I lost touch with him after we left the Greater London area and moved to Dorset in 1966 and then found him again on the internet around 2003 living in Norfolk in his late mother's house. I asked him if he still had the recipe for the curry and he said sadly no, but he had got it from the Harvey Day's book and so I straight away searched the internet and found a copy on sale on Ebay I think or may have been Amazon and bought it. Soon I tried the Godfrey curry and it brought back some memories. In the book also was a recipe for Koofta (Meat ball curry) where the author had said, "Now with floured hands, take a spoonful of the mixture and form into small balls about the size of a large walnut". I seem to sense something familiar about this instruction and looked up in another book I have and found a similar recipe that instructed "Now take a spoonful of the meat mixture and form into little balls with floured hands the size of large walnuts". Clearly someone had copied that recipe and re worded it without quite a perfect grasp of English but it was very amusing none the less.

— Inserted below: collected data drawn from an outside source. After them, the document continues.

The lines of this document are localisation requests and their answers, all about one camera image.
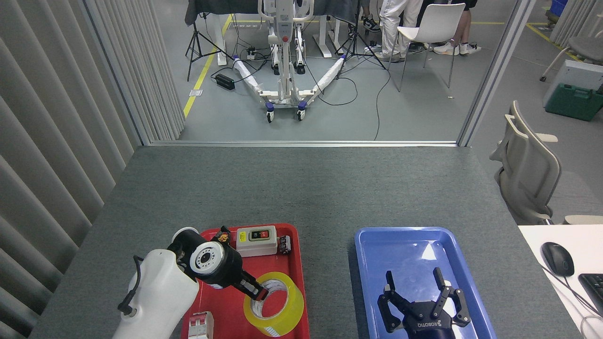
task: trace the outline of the white pants
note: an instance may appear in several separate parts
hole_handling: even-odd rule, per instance
[[[381,46],[383,55],[400,54],[406,56],[406,47],[409,40],[402,39],[402,43],[396,44],[400,14],[404,11],[404,27],[416,27],[417,16],[421,11],[423,0],[383,0],[379,12],[379,26],[381,27]]]

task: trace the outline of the tripod
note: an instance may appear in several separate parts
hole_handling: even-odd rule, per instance
[[[341,50],[345,47],[345,45],[349,42],[350,45],[346,49],[346,51],[347,51],[346,58],[343,61],[344,65],[345,65],[347,59],[349,59],[351,57],[365,56],[365,57],[373,57],[373,58],[375,58],[377,60],[377,62],[379,62],[379,64],[381,65],[381,67],[383,67],[383,69],[386,69],[386,67],[383,65],[383,63],[381,62],[381,60],[379,60],[379,58],[377,58],[377,56],[373,52],[373,49],[368,46],[367,42],[358,33],[358,20],[360,18],[360,8],[361,8],[361,6],[360,6],[360,0],[358,0],[357,5],[356,5],[356,23],[354,25],[354,32],[352,32],[351,34],[348,35],[347,40],[343,44],[341,44],[341,47],[339,47],[335,51],[335,53],[339,54],[341,52]],[[357,44],[358,44],[357,43],[357,38],[360,38],[360,40],[362,41],[362,43],[364,44],[364,46],[366,47],[366,49],[370,51],[370,54],[366,54],[366,53],[360,54],[360,53],[356,52],[356,48],[357,48]],[[339,69],[339,73],[337,73],[337,78],[339,78],[339,75],[341,74],[342,70],[343,70],[343,65]]]
[[[207,20],[207,14],[203,13],[202,18],[205,19],[205,20]],[[189,46],[186,49],[186,53],[185,53],[185,56],[187,56],[188,52],[189,51],[191,52],[191,58],[189,59],[189,72],[188,72],[188,75],[186,76],[186,81],[189,81],[189,78],[191,77],[191,66],[192,66],[192,63],[196,62],[197,60],[201,59],[202,57],[207,57],[208,55],[212,55],[212,54],[216,54],[216,53],[224,53],[224,55],[226,55],[228,58],[230,58],[231,60],[235,61],[235,59],[233,59],[230,55],[228,55],[228,53],[226,53],[220,47],[218,47],[215,43],[213,43],[213,41],[211,41],[206,36],[204,36],[203,34],[201,34],[201,32],[199,32],[197,30],[197,23],[193,22],[192,26],[194,28],[194,31],[192,33],[191,42],[189,42]],[[203,54],[201,52],[201,43],[199,42],[199,36],[201,36],[202,38],[204,38],[205,40],[207,40],[209,43],[211,43],[217,49],[217,51],[210,52],[210,53],[207,53],[207,54]]]

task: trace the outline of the chair backrest
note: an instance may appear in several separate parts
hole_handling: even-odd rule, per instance
[[[505,115],[505,137],[490,156],[502,162],[497,174],[500,193],[518,224],[550,219],[547,204],[561,176],[561,164],[523,120],[513,101]]]
[[[431,43],[451,39],[464,9],[465,4],[427,6],[415,41]]]

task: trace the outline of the black keyboard
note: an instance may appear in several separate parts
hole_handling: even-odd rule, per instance
[[[603,313],[603,273],[584,273],[578,276],[578,280],[589,294],[593,306]]]

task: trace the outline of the red tray
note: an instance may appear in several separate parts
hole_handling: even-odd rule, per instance
[[[264,273],[279,271],[287,274],[297,285],[306,303],[306,290],[303,284],[302,256],[300,254],[299,238],[297,230],[290,224],[266,224],[254,226],[274,225],[277,236],[288,235],[291,237],[291,252],[287,255],[277,253],[275,255],[252,256],[243,258],[243,269],[252,276],[258,278]],[[236,248],[236,230],[243,227],[229,227],[231,231],[230,245]],[[210,229],[201,233],[205,239],[211,239],[219,229]],[[216,290],[199,280],[199,293],[191,308],[183,318],[180,339],[188,339],[189,319],[195,312],[210,311],[214,318],[214,339],[266,339],[253,325],[249,324],[243,314],[244,294],[230,286],[223,290]],[[293,331],[282,336],[283,339],[309,339],[310,330],[308,325],[308,307],[305,305],[301,320]]]

The good thing about the Harvey Day book is there are recipes for making your own curry powder or several types too according to purpose and some for curry pastes. The latter saves a lot of time when cooking. There are plenty of books around today that do just as well but the fact that the Day book is so early an example of good Indian food that I find I refer to it for some superb basic stuff. There comes a time if you make curry regularly, that you need to make a curry to copy those you get in Indian Restaurants and for this purpose I have several books written by Pat Chapman who formed "The Curry Club" in the UK and his books are full of restaurant favourites, We have a much stronger tradition of curry making in the UK than the USA for example due to the immigration from India that began around the 1950s or possibly just after WWII and so Bengali Pakistani and Bangladeshi communities set up shops not only in areas where there was a concentration of Indian immigrant families but also mixed in with the English and Scottish towns so we now have many Indian Restaurants all over including London Birmingham Manchester Yorkshire Scotland and just about every town of any size and every City. I feel a bit smug about it as I was visiting Indian Restaurants around London Hampstead Fulham Cheltenham Salisbury Plymouth Bristol back as far as 1964 and by 1971 I was making my own and therefore no longer needed the Restaurants but Indian food has taken off so well in Britain that at one time Chicken Tikka Masala became the National Dish ! Knocking Pizza into second place. Long may that last.
Another funny that was rather quaint was when an Indian Waiter in East London said to me as I was perusing the menu "You have meat bhoona it very hot and potato isn't it" So I had the meat bhoona and it was very hot and potato!